It's not easy being cheesy.

It's also not easy to be an original food blogger in a city where everyone's been there, done that.

Many, many times.

Like, before you were ever born, ok?

It's not easy scooping an exotic ice cream shop when this town is crawling with food bloggers and food writers and the thousands who make/have made their living off of selling the city secrets to tourists for decades.

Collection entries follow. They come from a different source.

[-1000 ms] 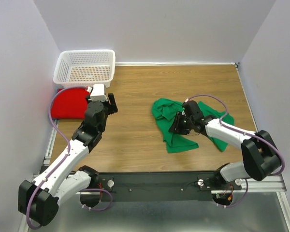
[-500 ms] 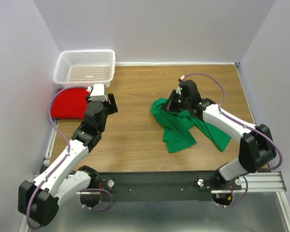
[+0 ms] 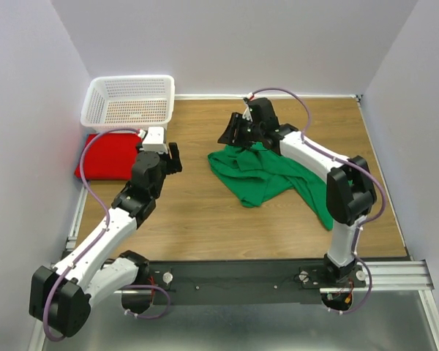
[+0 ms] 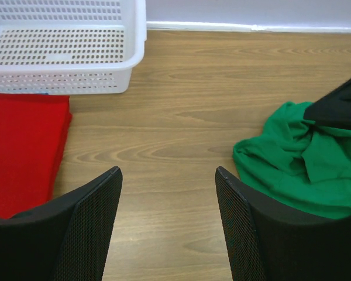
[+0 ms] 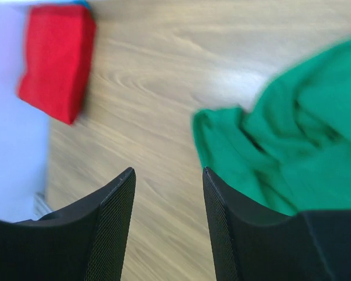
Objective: Fold and stack the t-shirts
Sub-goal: Flatten the tshirt out
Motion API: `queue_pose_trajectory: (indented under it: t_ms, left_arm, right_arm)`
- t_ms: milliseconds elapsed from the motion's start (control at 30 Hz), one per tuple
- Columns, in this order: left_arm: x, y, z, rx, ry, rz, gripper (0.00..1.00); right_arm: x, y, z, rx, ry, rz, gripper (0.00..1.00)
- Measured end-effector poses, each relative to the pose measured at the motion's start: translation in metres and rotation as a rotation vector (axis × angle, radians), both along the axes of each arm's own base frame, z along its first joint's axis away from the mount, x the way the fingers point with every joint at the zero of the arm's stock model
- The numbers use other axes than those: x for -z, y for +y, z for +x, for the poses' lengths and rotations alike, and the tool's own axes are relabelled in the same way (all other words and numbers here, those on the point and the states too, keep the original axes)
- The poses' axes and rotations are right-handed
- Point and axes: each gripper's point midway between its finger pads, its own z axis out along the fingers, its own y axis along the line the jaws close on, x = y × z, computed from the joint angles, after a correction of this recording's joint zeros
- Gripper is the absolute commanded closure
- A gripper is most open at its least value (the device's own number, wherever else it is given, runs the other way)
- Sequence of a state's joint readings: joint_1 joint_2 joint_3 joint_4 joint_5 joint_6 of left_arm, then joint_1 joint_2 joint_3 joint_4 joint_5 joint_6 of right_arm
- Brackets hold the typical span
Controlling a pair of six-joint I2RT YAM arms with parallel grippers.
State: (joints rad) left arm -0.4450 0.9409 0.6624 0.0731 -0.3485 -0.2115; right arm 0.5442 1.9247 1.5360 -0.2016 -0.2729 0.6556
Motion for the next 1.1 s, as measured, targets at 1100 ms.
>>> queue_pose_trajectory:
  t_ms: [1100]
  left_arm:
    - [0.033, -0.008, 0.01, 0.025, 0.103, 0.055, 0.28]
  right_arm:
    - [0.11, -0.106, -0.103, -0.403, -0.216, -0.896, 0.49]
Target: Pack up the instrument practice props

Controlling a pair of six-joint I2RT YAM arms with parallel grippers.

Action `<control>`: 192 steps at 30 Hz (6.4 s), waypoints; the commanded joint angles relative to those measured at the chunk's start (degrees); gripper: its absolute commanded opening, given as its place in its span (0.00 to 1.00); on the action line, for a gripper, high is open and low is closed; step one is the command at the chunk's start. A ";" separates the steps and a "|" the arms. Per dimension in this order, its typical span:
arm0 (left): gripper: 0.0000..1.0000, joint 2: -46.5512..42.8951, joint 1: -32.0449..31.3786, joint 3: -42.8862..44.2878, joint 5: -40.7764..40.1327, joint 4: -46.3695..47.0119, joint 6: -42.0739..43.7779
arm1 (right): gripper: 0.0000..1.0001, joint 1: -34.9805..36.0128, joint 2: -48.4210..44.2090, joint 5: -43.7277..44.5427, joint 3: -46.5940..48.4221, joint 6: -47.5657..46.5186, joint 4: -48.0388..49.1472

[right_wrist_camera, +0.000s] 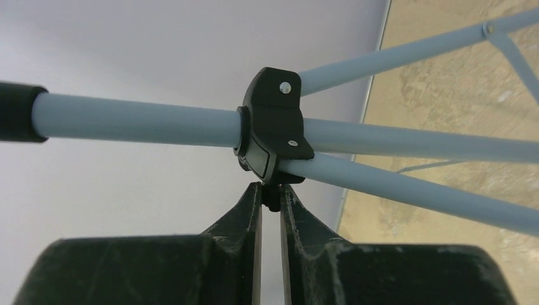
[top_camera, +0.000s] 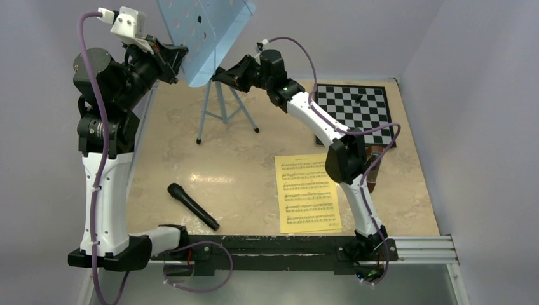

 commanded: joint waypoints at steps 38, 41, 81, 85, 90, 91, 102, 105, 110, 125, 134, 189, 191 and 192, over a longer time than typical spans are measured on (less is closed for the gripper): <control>0.00 0.54 -0.48 -4.57 1.02 -0.16 -0.28 | 0.59 0.97 -6.62 -4.66 -7.21 -12.85 11.83; 0.00 0.74 -0.48 -4.41 0.73 -0.63 0.39 | 0.58 1.26 -4.96 -3.32 -5.03 -12.10 11.58; 0.00 -0.64 -0.47 -5.60 1.68 -1.89 0.48 | 0.34 2.41 0.03 9.48 3.86 -16.51 1.80; 0.00 -0.85 -0.48 -5.89 1.59 -2.05 0.29 | 0.29 2.51 0.37 10.43 5.58 -21.85 3.11; 0.00 -0.86 -0.42 -5.86 1.24 -1.90 -0.83 | 0.13 4.02 -0.49 12.10 8.20 -42.28 3.27; 0.00 -0.90 -0.39 -5.73 1.27 -1.90 -1.02 | 0.12 4.61 -0.82 12.18 8.62 -47.96 3.23; 0.00 -1.63 -0.30 -6.53 0.38 -0.68 -2.11 | 0.15 8.85 -7.61 12.73 -7.60 -98.90 22.80; 0.00 -1.61 -0.22 -6.75 0.35 -0.52 -2.29 | 0.15 9.47 -7.30 11.52 -11.50 -108.52 29.97; 0.00 -1.22 -0.22 -6.45 0.44 -0.39 -2.38 | 0.27 10.41 -6.68 12.07 -15.77 -118.51 39.77; 0.00 0.09 0.44 -5.08 0.94 -0.66 -1.49 | 0.73 4.47 -28.64 4.48 -34.57 -61.91 22.38; 0.00 0.78 0.66 -5.03 3.20 -1.41 0.28 | 0.87 -1.15 -14.84 -16.56 -22.77 -2.54 22.10; 0.00 2.78 0.22 -2.36 7.30 -13.09 10.07 | 0.50 -1.19 5.56 1.51 5.17 9.20 7.38; 0.00 2.72 0.14 -2.51 7.39 -12.97 10.00 | 0.48 -1.20 5.53 1.42 5.20 9.11 7.38; 0.00 2.71 0.07 -2.55 7.31 -12.97 9.99 | 0.48 -1.20 5.53 1.30 5.18 8.98 7.50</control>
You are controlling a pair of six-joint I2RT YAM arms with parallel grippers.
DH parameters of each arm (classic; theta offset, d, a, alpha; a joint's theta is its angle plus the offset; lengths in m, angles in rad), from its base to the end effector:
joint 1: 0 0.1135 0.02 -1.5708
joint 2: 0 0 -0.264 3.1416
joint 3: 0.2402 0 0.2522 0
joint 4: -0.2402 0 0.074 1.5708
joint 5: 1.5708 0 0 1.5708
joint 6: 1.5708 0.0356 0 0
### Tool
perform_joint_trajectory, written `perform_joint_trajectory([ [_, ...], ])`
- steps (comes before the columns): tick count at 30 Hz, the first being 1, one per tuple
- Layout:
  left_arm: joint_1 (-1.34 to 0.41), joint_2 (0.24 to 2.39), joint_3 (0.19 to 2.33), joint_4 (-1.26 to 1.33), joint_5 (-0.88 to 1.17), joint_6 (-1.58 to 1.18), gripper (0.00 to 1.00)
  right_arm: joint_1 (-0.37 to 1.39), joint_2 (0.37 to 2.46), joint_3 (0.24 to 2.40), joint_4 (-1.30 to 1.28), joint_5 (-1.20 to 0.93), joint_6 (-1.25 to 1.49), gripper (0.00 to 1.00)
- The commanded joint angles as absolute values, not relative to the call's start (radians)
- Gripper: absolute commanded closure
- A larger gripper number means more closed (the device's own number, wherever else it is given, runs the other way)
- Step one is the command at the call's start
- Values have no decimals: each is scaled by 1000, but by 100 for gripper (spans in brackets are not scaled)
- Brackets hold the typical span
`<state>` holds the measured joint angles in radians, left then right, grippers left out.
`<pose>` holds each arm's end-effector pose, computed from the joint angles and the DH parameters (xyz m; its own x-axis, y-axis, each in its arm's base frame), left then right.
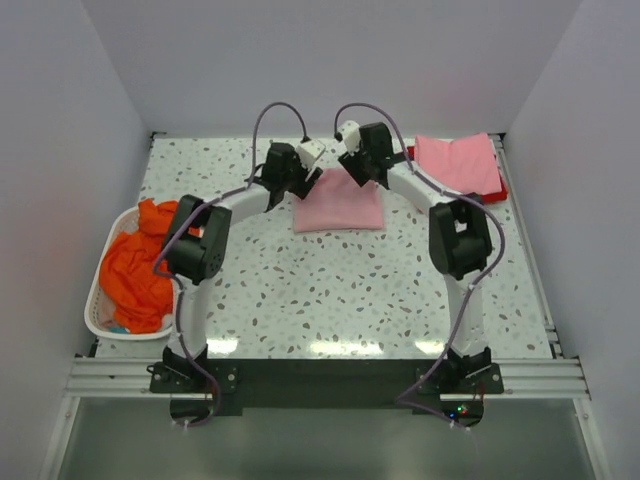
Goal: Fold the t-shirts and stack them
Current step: Fold the tshirt
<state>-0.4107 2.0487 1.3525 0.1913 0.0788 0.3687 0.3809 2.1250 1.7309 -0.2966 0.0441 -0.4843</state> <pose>0.4240 -0.1877 0.1839 -0.2475 0.4996 -0.8301 0.5900 0.7573 0.2799 0.4579 0.1817 0.2295 -0.3652 -0.6473 -0.6691 -0.5761 0.7217 -0.3837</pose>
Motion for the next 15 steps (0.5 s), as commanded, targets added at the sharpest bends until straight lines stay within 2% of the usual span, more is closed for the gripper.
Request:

In other words, this is a city that knows itself a little too well; a victim of it's own success, yada, yada, yada. Most who've lived here for some time remember when their friends use to refer to San Francisco as "the bubble". Perhaps some still do. I don't know. I just remember watching John Travolta playing that boy in the bubble on TV and it didn't look very nice. Who knows? Maybe he was eatin' good in that little neighborhood during commercial break?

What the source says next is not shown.